Jadis ouvert sur le monde, le cartoon se retrouve, entre les mains de Jones dans les années 50, dans un monde unique, clos et vidé de son sens. La série Road Runner and Wile E. Coyote se déroule en effet dans un seul et même (vaste) décor, avec les deux mêmes personnages (à quelques exceptions près) et avec un mode de fonctionnement toujours identique. Il en va de même pour Duck Amuck qui se déroule dans un décor unique (la feuille de dessin), avec un seul personnage (Daffy) et dont le systématisme des attaques du dessinateur se trouve être le cœur du film. La raison en est simple : Jones, ayant œuvré dans le monde du cartoon en long et en large, tâche d’en extraire l’essence pour parvenir à la forme la plus épurée, la plus simple.
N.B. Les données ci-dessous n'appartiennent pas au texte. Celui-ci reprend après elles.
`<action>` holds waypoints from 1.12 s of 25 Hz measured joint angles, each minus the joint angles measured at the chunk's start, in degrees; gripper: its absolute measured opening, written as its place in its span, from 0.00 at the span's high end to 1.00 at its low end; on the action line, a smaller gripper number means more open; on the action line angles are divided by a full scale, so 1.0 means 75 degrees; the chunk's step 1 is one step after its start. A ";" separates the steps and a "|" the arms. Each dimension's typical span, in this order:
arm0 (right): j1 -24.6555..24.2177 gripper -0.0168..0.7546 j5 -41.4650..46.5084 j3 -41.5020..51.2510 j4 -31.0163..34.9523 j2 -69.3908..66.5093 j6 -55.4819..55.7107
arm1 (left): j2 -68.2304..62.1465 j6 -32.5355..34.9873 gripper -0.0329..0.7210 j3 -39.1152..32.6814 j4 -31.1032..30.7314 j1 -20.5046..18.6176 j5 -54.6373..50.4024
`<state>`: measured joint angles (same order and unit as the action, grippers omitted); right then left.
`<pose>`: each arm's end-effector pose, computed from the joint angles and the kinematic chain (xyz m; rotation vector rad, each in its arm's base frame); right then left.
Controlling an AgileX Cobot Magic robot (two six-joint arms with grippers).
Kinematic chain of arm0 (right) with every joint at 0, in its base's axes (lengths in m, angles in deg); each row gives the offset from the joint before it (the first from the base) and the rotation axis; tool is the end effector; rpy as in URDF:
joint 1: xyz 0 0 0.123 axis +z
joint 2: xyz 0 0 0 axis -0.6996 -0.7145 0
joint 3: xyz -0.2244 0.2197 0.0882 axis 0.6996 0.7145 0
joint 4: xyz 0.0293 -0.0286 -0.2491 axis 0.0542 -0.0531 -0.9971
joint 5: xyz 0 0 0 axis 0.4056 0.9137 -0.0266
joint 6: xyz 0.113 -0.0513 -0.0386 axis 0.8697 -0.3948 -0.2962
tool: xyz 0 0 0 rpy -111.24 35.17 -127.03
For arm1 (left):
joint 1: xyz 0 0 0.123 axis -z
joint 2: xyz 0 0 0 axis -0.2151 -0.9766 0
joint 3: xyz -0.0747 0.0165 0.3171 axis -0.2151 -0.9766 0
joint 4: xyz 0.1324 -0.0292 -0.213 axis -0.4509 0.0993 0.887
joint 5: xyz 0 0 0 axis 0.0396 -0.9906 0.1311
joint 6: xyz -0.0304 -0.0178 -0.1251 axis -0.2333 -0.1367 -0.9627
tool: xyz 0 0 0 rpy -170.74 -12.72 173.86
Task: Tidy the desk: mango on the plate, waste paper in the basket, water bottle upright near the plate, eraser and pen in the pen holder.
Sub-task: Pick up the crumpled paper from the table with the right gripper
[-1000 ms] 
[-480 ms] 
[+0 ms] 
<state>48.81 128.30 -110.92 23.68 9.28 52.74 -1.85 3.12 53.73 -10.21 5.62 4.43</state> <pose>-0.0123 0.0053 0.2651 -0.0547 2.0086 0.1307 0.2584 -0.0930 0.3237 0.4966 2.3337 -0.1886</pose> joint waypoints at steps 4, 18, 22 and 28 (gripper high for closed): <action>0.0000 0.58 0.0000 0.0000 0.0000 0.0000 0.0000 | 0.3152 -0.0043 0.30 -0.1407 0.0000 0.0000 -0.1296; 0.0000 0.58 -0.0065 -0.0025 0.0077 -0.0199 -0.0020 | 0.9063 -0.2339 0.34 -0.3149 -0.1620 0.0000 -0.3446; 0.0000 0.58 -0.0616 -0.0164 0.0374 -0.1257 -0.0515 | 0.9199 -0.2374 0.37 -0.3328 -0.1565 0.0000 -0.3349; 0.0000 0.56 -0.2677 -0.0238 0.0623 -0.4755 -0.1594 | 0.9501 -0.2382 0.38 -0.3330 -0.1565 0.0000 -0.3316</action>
On peut également imaginer, et ce pour des raisons identiques, que Jones, ayant fait le tour du genre, et sentant que celui-ci touche de plus en plus à sa fin (hormis Tom et Jerry, rares sont en effet les grands cartoons de l’âge d’or à avoir survécu aux années 60), tente de s’éloigner petit à petit du style classique des studios pour parvenir à une œuvre plus libre et personnelle.
Rappelons d’ailleurs que quelques années auparavant, plusieurs dissidents du genre cartoonesque ont créé le studio UPA (United Productions of America) qui a considérablement bouleversé les règles du jeu avec une liberté de ton et de style qui se démarque clairement du design rond et "conventionnel" de leurs comparses des studios. Sous l’impulsion de ce nouveau studio, ce n’est pas seulement la mort du cartoon qui se dessine, mais également l’apogée du court métrage d’animation qui laisse apparaître une véritable vision d’auteur sur le genre. Le cinéma de l’époque est alors en pleine mutation : la néo-réalisme italien vient de s’installer, le Free Cinema est en train de naître et la Nouvelle Vague n’est plus très loin. L’ère des studios touche progressivement à sa fin, et Chuck Jones semble l’avoir compris plus vite que beaucoup d’autres. Si les majors maintiennent leur position à Hollywood, le cinéma d’animation, lui, se tourne de plus en plus vers de petites structures plus spécialisées, à l’instar de UPA. Le cartoon, symbole de la domination des studios sur le cinéma américain, n’a dès lors plus lieu d’être. Le monde de l’après-guerre a besoin de nouveauté, de liberté. Il se détourne peu à peu de la religion et des modèles préétablis, et se cherche d’autres dieux, d’autres modèles. C’est le début de l’ère des auteurs.